Some of the more well researched neural network architectures that can be used for information

retrieval are ‘Convolutional Neural Networks, ‘Generative Neural Networks’ and many more. In

this paper we will be discussing about the basic architectures of neural networks that are

implemented for Information Retrieval purposes by discussing some of the academic literature

written for them.

Neural Information Retrieval refers to the use of neural networks for the purpose of

retrieving information, both deep and shallow neural networks can be used for this process.

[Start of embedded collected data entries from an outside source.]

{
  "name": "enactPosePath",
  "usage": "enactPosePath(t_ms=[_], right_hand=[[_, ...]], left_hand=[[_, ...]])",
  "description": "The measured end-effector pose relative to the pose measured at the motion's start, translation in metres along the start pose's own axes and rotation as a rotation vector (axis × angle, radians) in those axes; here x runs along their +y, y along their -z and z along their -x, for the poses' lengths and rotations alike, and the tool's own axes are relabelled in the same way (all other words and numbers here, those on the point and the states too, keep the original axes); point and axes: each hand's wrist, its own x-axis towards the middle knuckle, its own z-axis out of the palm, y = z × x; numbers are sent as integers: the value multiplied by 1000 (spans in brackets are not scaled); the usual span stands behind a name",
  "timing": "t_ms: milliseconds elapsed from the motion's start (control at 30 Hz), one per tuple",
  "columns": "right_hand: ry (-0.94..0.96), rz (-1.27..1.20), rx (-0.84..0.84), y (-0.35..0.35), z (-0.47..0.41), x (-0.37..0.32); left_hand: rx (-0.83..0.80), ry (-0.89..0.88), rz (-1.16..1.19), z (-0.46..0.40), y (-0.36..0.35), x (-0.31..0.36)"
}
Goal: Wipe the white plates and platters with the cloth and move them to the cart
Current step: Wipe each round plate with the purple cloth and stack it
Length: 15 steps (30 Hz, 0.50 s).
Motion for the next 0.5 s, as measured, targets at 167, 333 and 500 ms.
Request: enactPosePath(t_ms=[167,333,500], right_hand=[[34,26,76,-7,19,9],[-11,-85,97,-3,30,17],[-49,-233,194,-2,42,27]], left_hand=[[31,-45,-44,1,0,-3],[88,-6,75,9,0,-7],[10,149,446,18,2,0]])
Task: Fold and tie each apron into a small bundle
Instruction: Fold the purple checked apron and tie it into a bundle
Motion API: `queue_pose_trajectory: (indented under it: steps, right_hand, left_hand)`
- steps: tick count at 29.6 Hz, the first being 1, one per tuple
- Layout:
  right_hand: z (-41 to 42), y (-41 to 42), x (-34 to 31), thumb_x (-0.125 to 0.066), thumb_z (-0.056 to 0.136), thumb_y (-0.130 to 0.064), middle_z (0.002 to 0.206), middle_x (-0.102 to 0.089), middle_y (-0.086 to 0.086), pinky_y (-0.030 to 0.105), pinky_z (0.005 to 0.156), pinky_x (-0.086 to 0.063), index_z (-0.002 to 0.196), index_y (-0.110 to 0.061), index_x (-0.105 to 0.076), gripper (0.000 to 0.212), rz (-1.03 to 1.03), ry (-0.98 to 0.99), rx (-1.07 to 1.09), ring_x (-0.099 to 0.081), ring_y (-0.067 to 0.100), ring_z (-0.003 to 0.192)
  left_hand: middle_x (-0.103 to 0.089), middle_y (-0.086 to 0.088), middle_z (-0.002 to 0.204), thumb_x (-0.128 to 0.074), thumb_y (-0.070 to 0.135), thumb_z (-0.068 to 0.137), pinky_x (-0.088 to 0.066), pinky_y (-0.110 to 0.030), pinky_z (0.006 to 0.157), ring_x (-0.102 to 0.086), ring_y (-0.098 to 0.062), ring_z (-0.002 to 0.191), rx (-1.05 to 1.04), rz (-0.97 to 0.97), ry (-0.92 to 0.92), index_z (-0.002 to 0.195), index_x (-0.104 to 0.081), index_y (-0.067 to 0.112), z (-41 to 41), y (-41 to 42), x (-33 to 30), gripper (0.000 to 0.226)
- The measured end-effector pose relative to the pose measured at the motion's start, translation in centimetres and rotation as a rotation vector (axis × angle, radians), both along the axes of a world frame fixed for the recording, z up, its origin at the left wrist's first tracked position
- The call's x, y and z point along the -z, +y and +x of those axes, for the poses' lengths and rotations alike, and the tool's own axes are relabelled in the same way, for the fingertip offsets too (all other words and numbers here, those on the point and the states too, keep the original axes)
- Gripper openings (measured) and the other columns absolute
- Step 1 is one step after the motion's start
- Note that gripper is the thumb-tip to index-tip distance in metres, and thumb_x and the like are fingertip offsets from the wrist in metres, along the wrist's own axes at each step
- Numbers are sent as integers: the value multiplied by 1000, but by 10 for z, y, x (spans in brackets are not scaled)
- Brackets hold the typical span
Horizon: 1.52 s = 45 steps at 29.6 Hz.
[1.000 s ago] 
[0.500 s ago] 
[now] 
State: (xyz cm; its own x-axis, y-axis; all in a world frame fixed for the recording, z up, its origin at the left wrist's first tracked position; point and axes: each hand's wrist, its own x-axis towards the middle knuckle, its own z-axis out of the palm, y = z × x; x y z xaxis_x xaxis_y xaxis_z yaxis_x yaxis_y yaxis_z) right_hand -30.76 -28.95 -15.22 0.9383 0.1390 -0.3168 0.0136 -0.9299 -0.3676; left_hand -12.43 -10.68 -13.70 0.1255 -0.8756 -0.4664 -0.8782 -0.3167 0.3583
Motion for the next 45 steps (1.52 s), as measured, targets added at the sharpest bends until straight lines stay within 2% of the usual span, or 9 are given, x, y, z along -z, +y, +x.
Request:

Many of these Neural IR techniques are very demanding when it comes to the size of data

required as neural networks feed off the data it is provided. These networks improve as the size

of the data increases for its training purposes. These techniques can be implemented by

supervised or unsupervised means. This requirement of huge amounts of data is very different

when compared to traditional information retrieval models who do not require as much data to

perform well, this is due to the fact that these neural information retrieval techniques get better

as more data is fed into them. Coming to the difference between the supervised and

unsupervised technique of neural information retrieval models, the supervised approach needs

data that is optimized for the given task. Usually this data is labelled query document pairs for

the specific task. If the data we possess is not in the form of query-document pairs, then the

model we implement will be an unsupervised one which only gains inferences based on either

query or document data exclusively.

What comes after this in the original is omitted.